■ **Task to carry out**:
Only the lines from the one holding "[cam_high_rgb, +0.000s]" through the end of the records below are to be reproduced exactly, and pictures are to be omitted.

[Data records]
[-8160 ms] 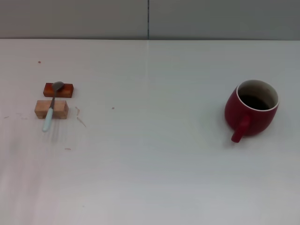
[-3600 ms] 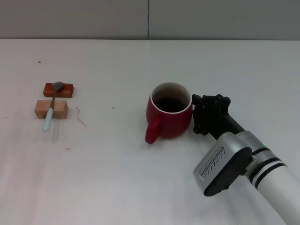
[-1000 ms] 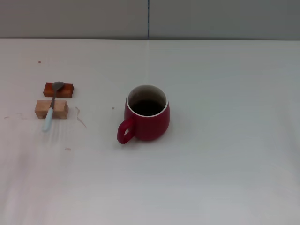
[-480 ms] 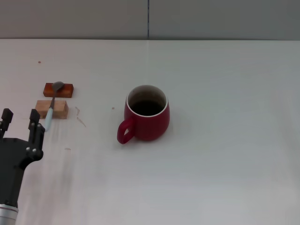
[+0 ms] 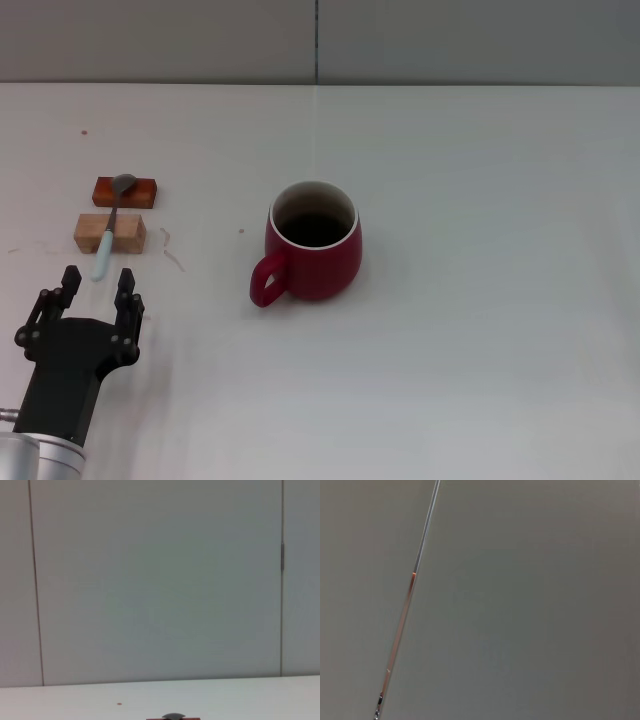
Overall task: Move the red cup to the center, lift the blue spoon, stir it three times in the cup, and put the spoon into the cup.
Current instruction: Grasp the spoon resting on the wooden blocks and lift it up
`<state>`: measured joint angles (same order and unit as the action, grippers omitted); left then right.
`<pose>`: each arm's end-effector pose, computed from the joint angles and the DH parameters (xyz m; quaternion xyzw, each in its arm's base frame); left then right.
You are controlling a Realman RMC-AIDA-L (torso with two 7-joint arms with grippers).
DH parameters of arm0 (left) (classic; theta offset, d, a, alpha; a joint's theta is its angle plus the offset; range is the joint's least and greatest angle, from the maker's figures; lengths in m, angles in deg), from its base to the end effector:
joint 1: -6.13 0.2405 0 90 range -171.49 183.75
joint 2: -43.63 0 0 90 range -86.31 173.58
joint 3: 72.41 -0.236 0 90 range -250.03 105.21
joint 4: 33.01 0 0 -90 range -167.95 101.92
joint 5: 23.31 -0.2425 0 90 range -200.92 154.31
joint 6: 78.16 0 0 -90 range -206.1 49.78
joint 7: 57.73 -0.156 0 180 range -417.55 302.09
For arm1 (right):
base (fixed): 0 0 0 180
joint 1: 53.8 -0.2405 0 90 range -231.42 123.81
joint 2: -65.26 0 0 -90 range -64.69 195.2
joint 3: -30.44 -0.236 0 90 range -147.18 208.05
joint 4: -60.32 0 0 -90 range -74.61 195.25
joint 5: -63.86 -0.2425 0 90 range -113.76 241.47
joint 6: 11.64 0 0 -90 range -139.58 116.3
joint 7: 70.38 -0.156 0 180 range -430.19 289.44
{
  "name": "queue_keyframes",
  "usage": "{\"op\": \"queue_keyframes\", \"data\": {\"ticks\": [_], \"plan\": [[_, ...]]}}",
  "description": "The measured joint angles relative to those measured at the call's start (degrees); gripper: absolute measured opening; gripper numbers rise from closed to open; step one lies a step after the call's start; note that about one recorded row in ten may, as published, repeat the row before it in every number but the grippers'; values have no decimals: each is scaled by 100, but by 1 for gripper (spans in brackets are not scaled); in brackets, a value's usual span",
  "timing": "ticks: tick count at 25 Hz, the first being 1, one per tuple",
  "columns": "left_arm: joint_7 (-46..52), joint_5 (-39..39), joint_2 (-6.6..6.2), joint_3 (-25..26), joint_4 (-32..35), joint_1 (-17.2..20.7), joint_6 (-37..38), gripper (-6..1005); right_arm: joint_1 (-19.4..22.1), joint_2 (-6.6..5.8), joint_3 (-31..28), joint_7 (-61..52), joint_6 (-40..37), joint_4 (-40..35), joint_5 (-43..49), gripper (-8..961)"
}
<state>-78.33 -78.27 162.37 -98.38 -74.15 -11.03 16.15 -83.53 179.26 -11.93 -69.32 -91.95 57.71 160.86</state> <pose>-0.3091 0.1765 -0.1004 -0.6839 -0.2768 -0.2383 0.6316 0.3774 0.3504 0.1246 -0.5077 0.1193 0.2459 0.8170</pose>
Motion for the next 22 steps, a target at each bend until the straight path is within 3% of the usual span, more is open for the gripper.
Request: {"op": "queue_keyframes", "data": {"ticks": [13, 22], "plan": [[-10, -16, -20, 436, 422, -12, -889, 546, 37, 8, 1, -1, -37, 3, 12, 626], [207, -55, -20, 476, 517, -2, -892, 551, 49, 35, 0, -1, -58, 6, 12, 626]]}}
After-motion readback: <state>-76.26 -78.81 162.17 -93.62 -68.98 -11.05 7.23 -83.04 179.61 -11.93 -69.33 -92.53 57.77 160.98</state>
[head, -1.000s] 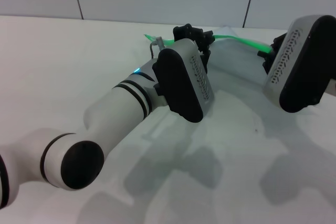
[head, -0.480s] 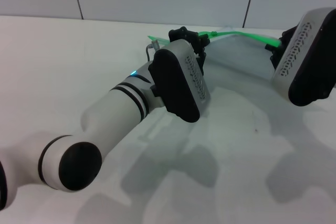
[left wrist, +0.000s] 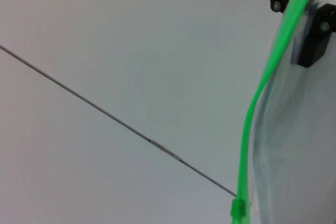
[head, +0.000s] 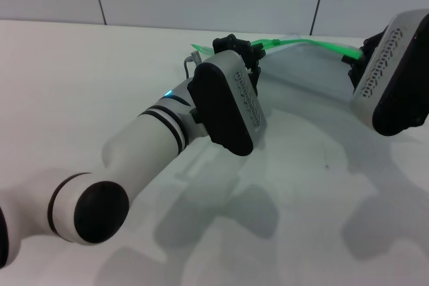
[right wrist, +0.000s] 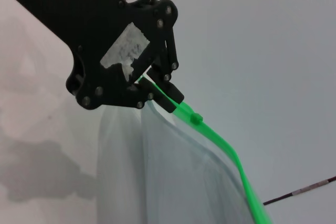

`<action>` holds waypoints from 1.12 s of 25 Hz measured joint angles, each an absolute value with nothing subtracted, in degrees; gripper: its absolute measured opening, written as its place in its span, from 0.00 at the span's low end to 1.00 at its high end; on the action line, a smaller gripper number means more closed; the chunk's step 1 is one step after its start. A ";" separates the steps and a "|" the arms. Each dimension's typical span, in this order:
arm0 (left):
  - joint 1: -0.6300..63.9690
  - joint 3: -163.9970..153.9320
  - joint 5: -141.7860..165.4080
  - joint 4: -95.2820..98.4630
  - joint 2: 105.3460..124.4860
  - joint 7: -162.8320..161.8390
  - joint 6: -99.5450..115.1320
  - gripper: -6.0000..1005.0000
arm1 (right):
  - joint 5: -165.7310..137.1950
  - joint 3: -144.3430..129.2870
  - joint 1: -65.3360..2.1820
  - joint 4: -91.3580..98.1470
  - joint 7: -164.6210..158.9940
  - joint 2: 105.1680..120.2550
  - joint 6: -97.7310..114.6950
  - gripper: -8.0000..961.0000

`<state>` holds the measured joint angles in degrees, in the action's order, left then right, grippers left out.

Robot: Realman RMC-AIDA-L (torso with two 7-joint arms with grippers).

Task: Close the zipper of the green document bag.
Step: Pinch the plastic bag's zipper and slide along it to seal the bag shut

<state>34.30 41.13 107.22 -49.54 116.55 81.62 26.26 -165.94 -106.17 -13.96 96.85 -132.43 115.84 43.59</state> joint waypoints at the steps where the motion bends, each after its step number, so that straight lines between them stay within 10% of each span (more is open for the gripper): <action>1: 34.32 41.13 107.24 -49.61 116.54 81.64 26.27 0.05 | -165.94 -106.17 -13.96 96.85 -132.43 115.84 43.59 0.05; 28: 34.35 39.21 107.84 -50.61 116.36 81.57 27.90 0.28 | -165.49 -108.46 -12.19 98.32 -129.34 115.84 42.25 0.05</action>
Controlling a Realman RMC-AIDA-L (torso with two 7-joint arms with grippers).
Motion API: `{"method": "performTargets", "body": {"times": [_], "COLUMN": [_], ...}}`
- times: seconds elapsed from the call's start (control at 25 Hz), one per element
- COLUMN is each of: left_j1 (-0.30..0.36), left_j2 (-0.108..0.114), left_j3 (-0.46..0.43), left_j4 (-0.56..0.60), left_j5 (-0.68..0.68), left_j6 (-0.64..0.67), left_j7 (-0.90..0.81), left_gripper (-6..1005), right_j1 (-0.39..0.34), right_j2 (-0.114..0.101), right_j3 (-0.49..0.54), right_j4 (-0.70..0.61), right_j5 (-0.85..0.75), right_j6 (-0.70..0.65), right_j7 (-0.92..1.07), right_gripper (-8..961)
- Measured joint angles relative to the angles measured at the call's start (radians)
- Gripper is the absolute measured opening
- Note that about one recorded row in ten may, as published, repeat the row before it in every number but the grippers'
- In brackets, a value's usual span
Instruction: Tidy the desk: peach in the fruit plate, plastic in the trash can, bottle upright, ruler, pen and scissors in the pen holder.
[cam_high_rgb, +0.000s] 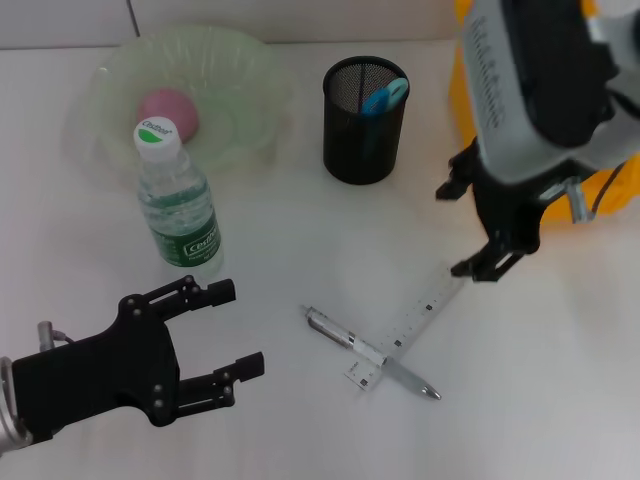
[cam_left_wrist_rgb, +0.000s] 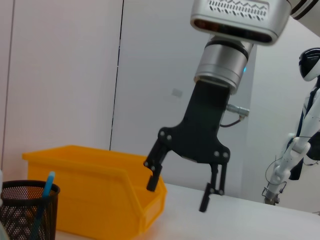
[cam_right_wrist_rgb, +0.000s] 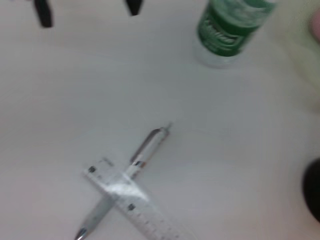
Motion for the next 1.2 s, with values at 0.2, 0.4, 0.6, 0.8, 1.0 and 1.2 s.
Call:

■ **Completed exercise**:
[cam_high_rgb, +0.000s] 
[cam_left_wrist_rgb, +0.000s] 
[cam_right_wrist_rgb, +0.000s] 
Motion for the next 1.2 s, with values at 0.2, 0.4, 0.6, 0.8, 1.0 and 1.2 s.
Call:

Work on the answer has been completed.